PROBLEM TO WORK ON
Please write out, exactly as given, the line that contains "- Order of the" and all lines that follow it through the end of the listing, and nothing else.
*** Opening of AVAILABLE DATA ***
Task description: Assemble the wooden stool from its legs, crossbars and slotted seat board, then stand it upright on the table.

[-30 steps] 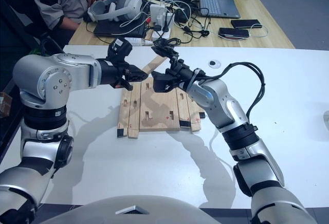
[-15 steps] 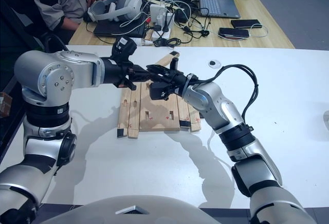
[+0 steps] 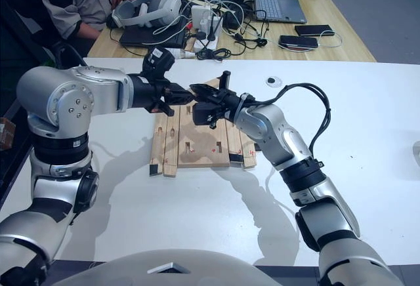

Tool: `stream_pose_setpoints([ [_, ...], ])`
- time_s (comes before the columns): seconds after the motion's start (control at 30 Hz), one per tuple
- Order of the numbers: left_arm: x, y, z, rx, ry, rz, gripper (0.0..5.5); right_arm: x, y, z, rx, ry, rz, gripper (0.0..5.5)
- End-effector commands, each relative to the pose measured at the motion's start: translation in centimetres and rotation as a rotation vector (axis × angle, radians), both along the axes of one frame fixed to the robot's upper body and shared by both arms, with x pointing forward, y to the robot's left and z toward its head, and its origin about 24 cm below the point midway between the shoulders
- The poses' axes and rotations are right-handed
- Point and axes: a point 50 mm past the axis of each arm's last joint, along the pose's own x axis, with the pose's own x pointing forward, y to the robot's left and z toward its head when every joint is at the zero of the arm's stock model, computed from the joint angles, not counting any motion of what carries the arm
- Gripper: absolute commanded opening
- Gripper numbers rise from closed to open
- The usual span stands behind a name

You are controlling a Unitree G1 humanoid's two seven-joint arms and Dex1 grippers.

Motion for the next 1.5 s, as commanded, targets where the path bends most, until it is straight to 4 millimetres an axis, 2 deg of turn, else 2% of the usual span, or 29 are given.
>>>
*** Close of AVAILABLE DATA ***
SOLUTION TO THE EXERCISE
- Order of the numbers: left_arm: x, y, z, rx, ry, rz, gripper (0.0..5.5); right_arm: x, y, z, rx, ry, rz, gripper (0.0..5.5)
- End-effector commands, each relative to the pose measured at the motion's start: translation in centimetres and rotation as a rotation vector (axis × angle, radians), both along the axes of one frame fixed to the robot's upper body and shared by both arms, with x pointing forward, y to the robot's left and z toward its head, and its origin about 24 cm below the point midway between the shoulders
- The poses' axes and rotations are right-handed
- Point and axes: a point 50 mm past the axis of each arm's last joint, along the pose's own x axis, with the pose's own x pointing forward, y to the robot's left and z toward its head when every joint is at the zero of the arm's stock model, computed from the joint angles, not counting any motion of what carries the arm
- Gripper: absolute commanded opening
- Gripper numbers rise from closed to open
- The usual span stands behind a name

You are controlling a Unitree G1 humanoid's two seven-joint arms and Dex1 grippers.

Motion for the next 1.5 s, as commanded, targets where the path bends most, until it is straight to 4 millimetres an axis, 2 deg of turn, else 2% of the usual span, or 29 are given.
>>>

What the exercise asked for is complete.